思い当たったのは、昨夜聞いた【神々に愛されし人間】という事。しかし、それだけでは無いと、彼は思った。
彼等精霊が見惚れるのは同じ属性の神々と神子、若しくは、己の属性の神から祝福を受けた金環の持ち主か、神の特徴を持つ者のみ。
神々に愛されただけの人間では、その様な現象は起こらない筈。
それ故に今の現象に納得がいかず、ランシェは再びオーガを観察した。
光と大地の気配を感じる人間…生まれながらの恩恵の他に何かがある。
ふと、思い当たった考えをランシェは否定した。そんな訳が無い、あの方々の御子は、人間では無いのだから。
ランシェの考えを余所にランナは、オーガを相手に話を進めていた。
ここに居て暫く剣の修業をすれば良い、先程言った大地の神に仕える精霊騎士もいる事だし…と。
神に仕える精霊騎士と聞いてオーガは、大いに興味を持った。
自分が持つ剣と同じ物を持ち、神に仕える精霊。即ち、余程剣の腕が無いと務まらない役目として、認識した様だ。
全く以てその通りなのだが、如何せん誰か判らない。その事をランナに尋ねようとした時、思案に耽っていたランシェから声が掛る。
「オーガ君が良ければ、私が剣の稽古の相手をしましょう。この馬鹿が先程から、執拗に言っているようですし…ね。」
ランシェの言葉に振り向いたオーガが、彼に問う。
「もしかして、ランシェさんが、あの…神に仕える精霊騎士…様なのですか?」
頼りなげに尋ねる彼にランシェは、にっこりと微笑み、
「そうですよ。緑の騎士とは、神に仕える木々の精霊騎士の事です。」
と答える。アンタレスと知り合いのランナの大伯父。その血筋なら、何ら剣が使えても可笑しくは無い。
然もランナはギルド騎士。
その事実は、彼の実力を語っていた。
並大抵の腕では務まらないギルド騎士…恐らくは、アンタレスと同じ位の腕前を持つ事が推測出来る。そんなランナを容赦無しで相手より早く張っ倒すランシェは、かなりの腕前と見て正しかった。

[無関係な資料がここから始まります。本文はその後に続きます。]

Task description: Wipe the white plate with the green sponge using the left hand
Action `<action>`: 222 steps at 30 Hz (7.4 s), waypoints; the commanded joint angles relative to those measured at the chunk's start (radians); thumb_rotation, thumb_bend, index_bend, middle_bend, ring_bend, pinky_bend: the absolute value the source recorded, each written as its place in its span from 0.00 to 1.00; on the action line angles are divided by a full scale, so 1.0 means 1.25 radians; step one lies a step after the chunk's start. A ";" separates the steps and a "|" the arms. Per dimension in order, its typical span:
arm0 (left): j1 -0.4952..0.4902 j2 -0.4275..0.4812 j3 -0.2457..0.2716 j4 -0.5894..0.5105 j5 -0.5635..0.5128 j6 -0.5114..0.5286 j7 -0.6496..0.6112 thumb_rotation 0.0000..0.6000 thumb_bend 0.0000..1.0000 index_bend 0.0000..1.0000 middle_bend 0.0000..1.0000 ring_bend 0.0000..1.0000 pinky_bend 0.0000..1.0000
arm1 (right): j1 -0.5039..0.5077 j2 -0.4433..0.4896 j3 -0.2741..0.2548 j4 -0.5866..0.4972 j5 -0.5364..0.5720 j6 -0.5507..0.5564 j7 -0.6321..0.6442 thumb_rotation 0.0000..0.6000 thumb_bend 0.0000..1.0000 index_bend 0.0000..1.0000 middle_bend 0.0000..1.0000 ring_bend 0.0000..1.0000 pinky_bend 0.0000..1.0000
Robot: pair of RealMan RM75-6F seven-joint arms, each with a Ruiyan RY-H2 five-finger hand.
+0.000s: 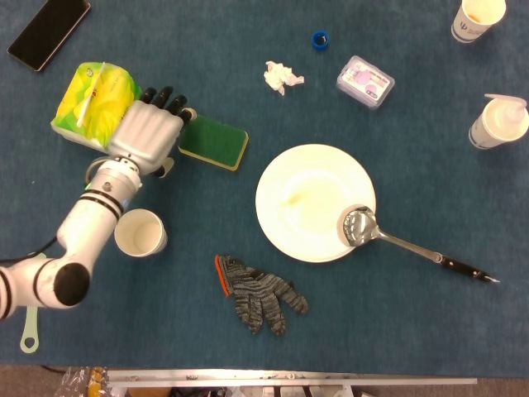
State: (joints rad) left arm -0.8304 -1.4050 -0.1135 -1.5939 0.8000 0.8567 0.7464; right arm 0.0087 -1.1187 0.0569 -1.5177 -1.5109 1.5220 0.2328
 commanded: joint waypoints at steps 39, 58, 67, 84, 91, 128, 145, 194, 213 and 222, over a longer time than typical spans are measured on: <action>-0.132 -0.154 0.034 0.152 -0.219 0.018 0.047 1.00 0.29 0.30 0.15 0.04 0.08 | -0.009 0.006 0.002 0.023 0.018 -0.005 0.028 1.00 0.26 0.30 0.29 0.20 0.32; -0.126 -0.063 0.045 -0.041 -0.116 0.136 0.063 1.00 0.29 0.33 0.19 0.06 0.08 | 0.002 -0.008 0.003 0.033 0.014 -0.019 0.032 1.00 0.26 0.30 0.29 0.20 0.32; -0.127 -0.091 0.082 -0.089 -0.045 0.170 0.118 1.00 0.29 0.33 0.20 0.06 0.08 | 0.006 -0.011 0.005 0.033 0.016 -0.023 0.025 1.00 0.26 0.30 0.29 0.20 0.32; -0.173 -0.189 0.087 -0.043 -0.011 0.158 0.210 1.00 0.28 0.33 0.21 0.06 0.08 | 0.013 -0.017 0.009 0.043 0.024 -0.034 0.029 1.00 0.26 0.30 0.29 0.20 0.32; -0.181 -0.218 0.090 0.009 0.000 0.145 0.226 1.00 0.29 0.33 0.21 0.06 0.08 | 0.012 -0.016 0.011 0.050 0.029 -0.034 0.036 1.00 0.26 0.30 0.29 0.20 0.32; -0.239 -0.297 0.105 0.115 0.051 0.124 0.383 1.00 0.29 0.34 0.21 0.06 0.08 | 0.012 -0.014 0.013 0.071 0.038 -0.041 0.064 1.00 0.26 0.30 0.29 0.20 0.32; -0.229 -0.290 0.111 0.164 0.083 0.114 0.382 1.00 0.28 0.34 0.20 0.06 0.08 | 0.017 -0.017 0.014 0.072 0.041 -0.052 0.063 1.00 0.26 0.30 0.29 0.20 0.32; -0.203 -0.272 0.120 0.080 0.113 0.134 0.437 1.00 0.29 0.34 0.20 0.05 0.08 | 0.016 -0.015 0.012 0.062 0.034 -0.045 0.062 1.00 0.26 0.30 0.29 0.20 0.32; -0.209 -0.296 0.106 0.136 0.104 0.115 0.437 1.00 0.29 0.34 0.20 0.05 0.08 | 0.016 -0.017 0.013 0.069 0.040 -0.050 0.065 1.00 0.26 0.30 0.29 0.20 0.32; -0.204 -0.293 0.101 0.160 0.100 0.120 0.433 1.00 0.28 0.34 0.20 0.05 0.08 | 0.019 -0.020 0.013 0.068 0.039 -0.053 0.063 1.00 0.26 0.30 0.29 0.20 0.32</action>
State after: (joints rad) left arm -1.0860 -1.7722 0.0117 -1.3927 0.9235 1.0057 1.2877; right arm 0.0326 -1.1431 0.0730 -1.4324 -1.4625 1.4558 0.3118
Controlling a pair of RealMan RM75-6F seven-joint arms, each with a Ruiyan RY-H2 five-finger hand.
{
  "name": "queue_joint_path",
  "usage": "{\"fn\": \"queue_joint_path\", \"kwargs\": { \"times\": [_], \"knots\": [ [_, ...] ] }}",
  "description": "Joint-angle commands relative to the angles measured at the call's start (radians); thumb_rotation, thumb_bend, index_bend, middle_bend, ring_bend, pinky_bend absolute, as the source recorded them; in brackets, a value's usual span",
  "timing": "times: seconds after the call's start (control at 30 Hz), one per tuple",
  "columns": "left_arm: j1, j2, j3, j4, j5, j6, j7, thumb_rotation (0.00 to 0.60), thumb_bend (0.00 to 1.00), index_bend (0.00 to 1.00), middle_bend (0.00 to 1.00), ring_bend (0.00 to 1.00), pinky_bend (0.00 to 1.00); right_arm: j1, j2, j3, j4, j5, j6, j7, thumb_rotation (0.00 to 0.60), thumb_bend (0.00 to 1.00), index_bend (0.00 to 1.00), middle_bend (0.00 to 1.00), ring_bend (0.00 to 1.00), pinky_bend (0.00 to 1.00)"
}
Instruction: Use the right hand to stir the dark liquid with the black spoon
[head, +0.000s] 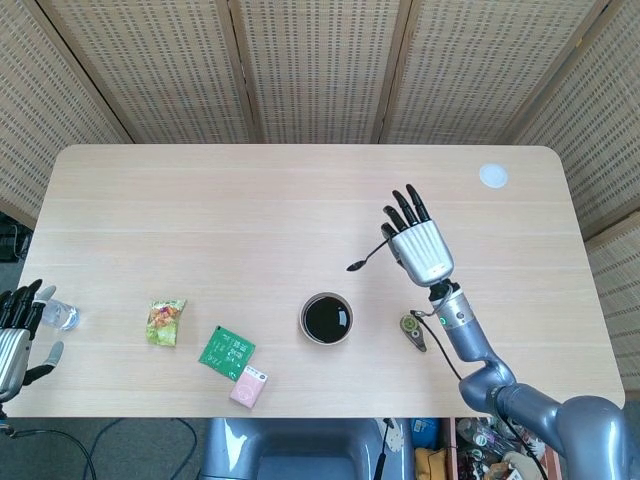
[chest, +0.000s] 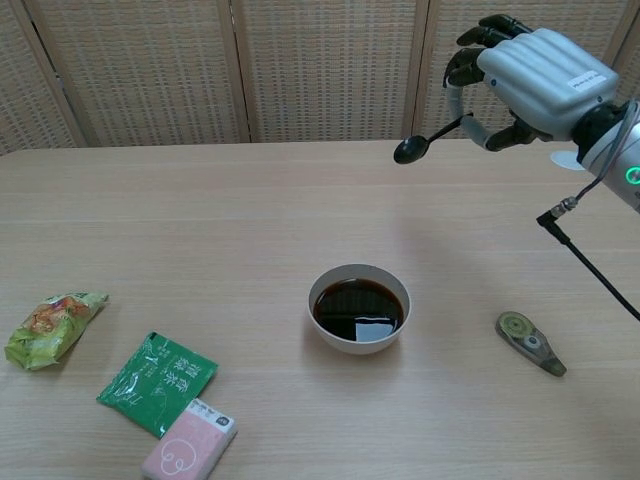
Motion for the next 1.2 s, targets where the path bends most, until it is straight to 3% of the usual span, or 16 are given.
{"fn": "queue_joint_path", "kwargs": {
  "times": [0.03,0.6,1.2],
  "knots": [
    [0.0,0.0,0.001,0.001,0.001,0.0,-0.002,0.6,0.38,0.0,0.0,0.0,0.0,0.001,-0.037,-0.022,0.069,-0.041,0.043,-0.005,0.6,0.68,0.77,0.4,0.15,0.0],
    [0.001,-0.002,0.004,0.01,0.01,0.0,-0.01,0.6,0.38,0.0,0.0,0.0,0.0,0.012,-0.15,-0.132,0.326,-0.175,0.153,-0.024,0.6,0.68,0.77,0.4,0.16,0.0],
    [0.002,0.002,0.009,0.019,0.025,0.005,-0.022,0.6,0.38,0.0,0.0,0.0,0.0,0.034,-0.256,-0.215,0.514,-0.24,0.156,-0.056,0.6,0.69,0.78,0.4,0.15,0.0]
  ]
}}
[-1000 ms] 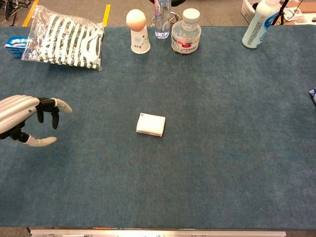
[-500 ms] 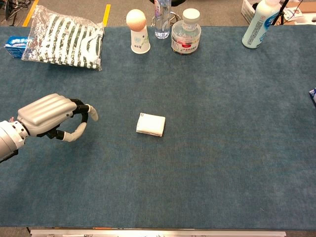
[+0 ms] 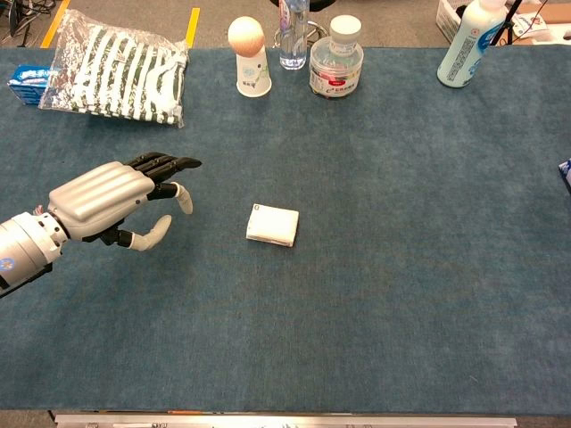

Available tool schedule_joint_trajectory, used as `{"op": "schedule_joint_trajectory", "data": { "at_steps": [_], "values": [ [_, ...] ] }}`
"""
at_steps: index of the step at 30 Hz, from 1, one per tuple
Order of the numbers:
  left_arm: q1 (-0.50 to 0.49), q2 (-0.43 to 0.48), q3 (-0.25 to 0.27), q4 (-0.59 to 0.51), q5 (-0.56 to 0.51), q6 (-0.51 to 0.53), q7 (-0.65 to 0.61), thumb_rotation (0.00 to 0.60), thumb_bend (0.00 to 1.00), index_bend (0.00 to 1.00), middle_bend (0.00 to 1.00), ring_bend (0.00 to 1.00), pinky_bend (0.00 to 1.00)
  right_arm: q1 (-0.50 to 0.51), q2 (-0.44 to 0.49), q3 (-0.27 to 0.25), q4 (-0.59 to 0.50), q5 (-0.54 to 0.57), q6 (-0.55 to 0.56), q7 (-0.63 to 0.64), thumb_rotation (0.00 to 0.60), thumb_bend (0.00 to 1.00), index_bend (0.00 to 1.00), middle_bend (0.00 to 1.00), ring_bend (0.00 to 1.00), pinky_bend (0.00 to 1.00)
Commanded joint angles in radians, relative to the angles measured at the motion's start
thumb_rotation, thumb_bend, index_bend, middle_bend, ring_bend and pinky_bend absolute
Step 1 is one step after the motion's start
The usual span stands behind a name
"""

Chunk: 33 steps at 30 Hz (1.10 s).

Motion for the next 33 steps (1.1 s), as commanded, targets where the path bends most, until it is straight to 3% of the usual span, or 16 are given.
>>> {"op": "schedule_joint_trajectory", "data": {
  "at_steps": [1, 11, 16, 33],
  "values": [
    [-0.008, -0.025, 0.000, 0.017, 0.003, 0.001, 0.009, 0.351, 0.60, 0.35, 0.00, 0.00, 0.00, 0.001, 0.000, 0.000, 0.001, 0.002, -0.003, 0.000, 0.600, 0.22, 0.59, 0.56, 0.41, 0.45],
    [-0.051, -0.110, -0.016, 0.064, -0.023, -0.037, 0.025, 0.330, 0.61, 0.34, 0.00, 0.00, 0.00, 0.003, 0.000, 0.000, 0.004, 0.007, -0.009, 0.004, 0.600, 0.22, 0.59, 0.56, 0.42, 0.45],
    [-0.063, -0.130, -0.022, 0.072, -0.037, -0.044, 0.027, 0.281, 0.68, 0.29, 0.00, 0.00, 0.00, 0.003, 0.001, -0.001, 0.003, 0.008, -0.011, 0.005, 0.600, 0.22, 0.59, 0.56, 0.41, 0.45],
    [-0.083, -0.189, -0.018, 0.101, -0.067, -0.044, 0.040, 0.286, 0.70, 0.22, 0.00, 0.00, 0.00, 0.004, -0.002, -0.003, 0.007, 0.013, -0.017, 0.004, 0.600, 0.22, 0.59, 0.56, 0.41, 0.45]
  ]
}}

オーガは、その事実に驚きながら、お願いしますと素直に答える。ランシェの後ろではまたランナが身悶えしていたが、器用にもランシェは、後ろを振り向かずに彼へ向かって何かを投げ付けていた。
その後、食事を終えた彼等は、森の訓練場に向かう事となる。
そこで新たな出会いと、驚愕の事実を知る事となるとは誰も思わなかった。